## Description of the task
Give again, word for word, only the lines of the material below from its first line through the one that holds "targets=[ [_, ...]"; pictures stay out.

##### Material shown

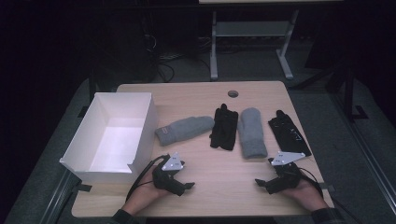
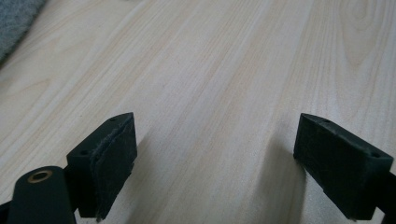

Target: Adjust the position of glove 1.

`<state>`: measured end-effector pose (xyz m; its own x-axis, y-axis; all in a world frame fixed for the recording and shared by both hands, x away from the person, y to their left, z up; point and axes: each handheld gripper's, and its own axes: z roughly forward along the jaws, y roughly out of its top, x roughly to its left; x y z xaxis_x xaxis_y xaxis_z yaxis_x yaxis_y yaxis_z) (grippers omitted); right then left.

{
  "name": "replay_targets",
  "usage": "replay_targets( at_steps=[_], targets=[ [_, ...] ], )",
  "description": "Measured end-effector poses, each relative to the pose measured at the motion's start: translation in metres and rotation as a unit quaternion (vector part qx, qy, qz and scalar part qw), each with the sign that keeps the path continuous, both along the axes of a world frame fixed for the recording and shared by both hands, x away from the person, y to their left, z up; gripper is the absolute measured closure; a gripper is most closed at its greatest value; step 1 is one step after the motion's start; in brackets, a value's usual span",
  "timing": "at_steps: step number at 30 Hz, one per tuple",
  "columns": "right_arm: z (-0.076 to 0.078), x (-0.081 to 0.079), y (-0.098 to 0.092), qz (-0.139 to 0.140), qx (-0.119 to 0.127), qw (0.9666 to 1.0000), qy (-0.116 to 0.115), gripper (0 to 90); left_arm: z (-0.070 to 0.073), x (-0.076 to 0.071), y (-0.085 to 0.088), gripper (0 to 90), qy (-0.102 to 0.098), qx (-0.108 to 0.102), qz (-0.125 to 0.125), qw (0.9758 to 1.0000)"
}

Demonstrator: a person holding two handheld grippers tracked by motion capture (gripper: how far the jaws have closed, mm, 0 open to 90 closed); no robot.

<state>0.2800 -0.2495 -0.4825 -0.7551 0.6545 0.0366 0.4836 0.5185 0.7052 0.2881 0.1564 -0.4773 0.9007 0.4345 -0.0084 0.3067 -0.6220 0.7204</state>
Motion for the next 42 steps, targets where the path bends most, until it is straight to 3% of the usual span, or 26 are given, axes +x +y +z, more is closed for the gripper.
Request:
replay_targets(
  at_steps=[4,7,11,12,13,14,15,17,18,20,21,22,23,26,37,42],
  targets=[
    [0.000,-0.001,0.000,0.000,0.000,1.0000,0.001,3.5,0.000,0.001,-0.001,12.7,0.001,-0.001,0.008,1.0000],
    [0.005,-0.001,0.001,0.010,-0.002,0.9999,0.001,14.8,0.002,0.003,-0.003,13.0,0.005,0.008,0.014,0.9999],
    [0.011,-0.002,0.002,0.010,-0.001,0.9999,-0.006,18.7,0.002,0.004,-0.001,12.8,0.005,0.009,0.021,0.9997],
    [0.017,-0.002,0.000,0.007,0.004,0.9998,-0.016,26.0,0.002,0.004,-0.001,12.7,0.005,0.008,0.023,0.9997],
    [0.017,-0.002,0.000,0.007,0.004,0.9998,-0.016,26.0,0.002,0.004,-0.001,12.7,0.003,0.009,0.024,0.9997],
    [0.023,0.001,-0.002,-0.002,0.016,0.9998,-0.016,34.2,0.002,0.004,-0.001,12.7,0.003,0.009,0.024,0.9997],
    [0.023,0.001,-0.002,-0.002,0.016,0.9998,-0.016,34.2,0.001,0.003,0.000,12.7,0.001,0.006,0.024,0.9997],
    [0.031,0.005,-0.004,-0.007,0.025,0.9993,-0.027,51.1,0.000,0.003,0.001,12.7,0.001,-0.003,0.024,0.9997],
    [0.031,0.005,-0.004,-0.007,0.025,0.9993,-0.027,51.1,0.000,0.003,0.001,12.7,0.001,-0.003,0.024,0.9997],
    [0.038,0.014,-0.006,-0.012,0.033,0.9991,-0.023,64.9,0.000,0.003,0.002,12.6,0.000,-0.002,0.025,0.9997],
    [0.038,0.014,-0.006,-0.012,0.033,0.9991,-0.023,64.9,0.000,0.004,0.002,12.6,-0.002,-0.001,0.024,0.9997],
    [0.041,0.018,-0.006,-0.014,0.037,0.9991,-0.014,74.4,0.000,0.004,0.002,12.5,-0.004,0.000,0.023,0.9997],
    [0.041,0.018,-0.006,-0.014,0.037,0.9991,-0.014,74.4,0.000,0.004,0.002,12.5,-0.003,0.000,0.024,0.9997],
    [0.047,0.029,-0.006,-0.011,0.044,0.9990,-0.007,88.3,0.000,0.003,0.002,12.6,-0.003,-0.001,0.026,0.9997],
    [0.054,0.062,-0.004,-0.014,0.055,0.9983,-0.008,90.0,0.001,0.002,0.003,12.6,-0.001,0.003,0.027,0.9996],
    [0.049,0.075,-0.001,-0.014,0.040,0.9991,0.002,90.0,0.001,0.002,0.003,12.6,-0.002,0.002,0.030,0.9995]
  ],
)
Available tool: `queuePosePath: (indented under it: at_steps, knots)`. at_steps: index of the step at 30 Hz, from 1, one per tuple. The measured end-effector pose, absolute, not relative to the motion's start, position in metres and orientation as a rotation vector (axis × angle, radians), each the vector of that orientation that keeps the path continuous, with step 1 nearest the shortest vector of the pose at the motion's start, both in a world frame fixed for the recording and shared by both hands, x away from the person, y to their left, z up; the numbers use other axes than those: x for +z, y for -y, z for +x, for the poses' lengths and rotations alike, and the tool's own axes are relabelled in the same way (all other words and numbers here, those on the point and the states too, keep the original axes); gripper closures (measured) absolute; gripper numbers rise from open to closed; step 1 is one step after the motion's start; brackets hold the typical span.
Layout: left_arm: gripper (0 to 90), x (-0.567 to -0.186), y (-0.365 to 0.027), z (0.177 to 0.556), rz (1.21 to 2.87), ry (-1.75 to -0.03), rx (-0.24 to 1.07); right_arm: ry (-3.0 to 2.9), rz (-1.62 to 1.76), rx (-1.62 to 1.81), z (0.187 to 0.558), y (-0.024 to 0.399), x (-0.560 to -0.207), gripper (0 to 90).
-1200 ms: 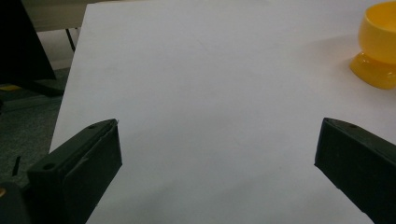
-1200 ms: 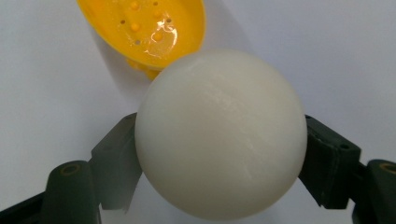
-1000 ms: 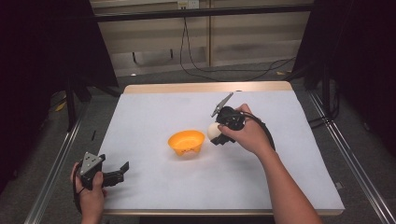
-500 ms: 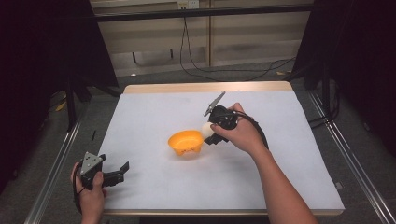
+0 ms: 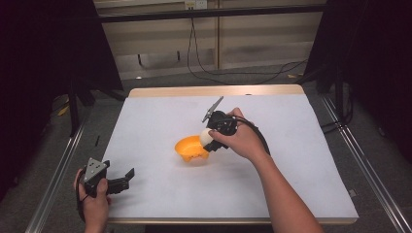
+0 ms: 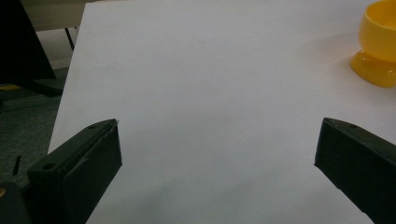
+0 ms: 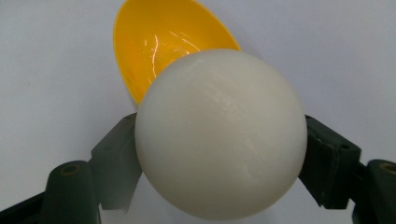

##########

## Output of the task
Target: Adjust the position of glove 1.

`<state>`: measured end-effector pose (xyz m; its own x-axis, y-axis; all in a world frame fixed for the recording and shared by both hands, x away from the person, y to their left, z up; point and axes: each handheld gripper's, and its own axes: z roughly forward along the jaws, y roughly out of its top, x roughly to its left; x y z xaxis_x xaxis_y xaxis_z yaxis_x yaxis_y yaxis_z) (grippers omitted); right then left.

{
  "name": "replay_targets",
  "usage": "replay_targets( at_steps=[_], targets=[ [_, ...] ], )",

No further response is needed.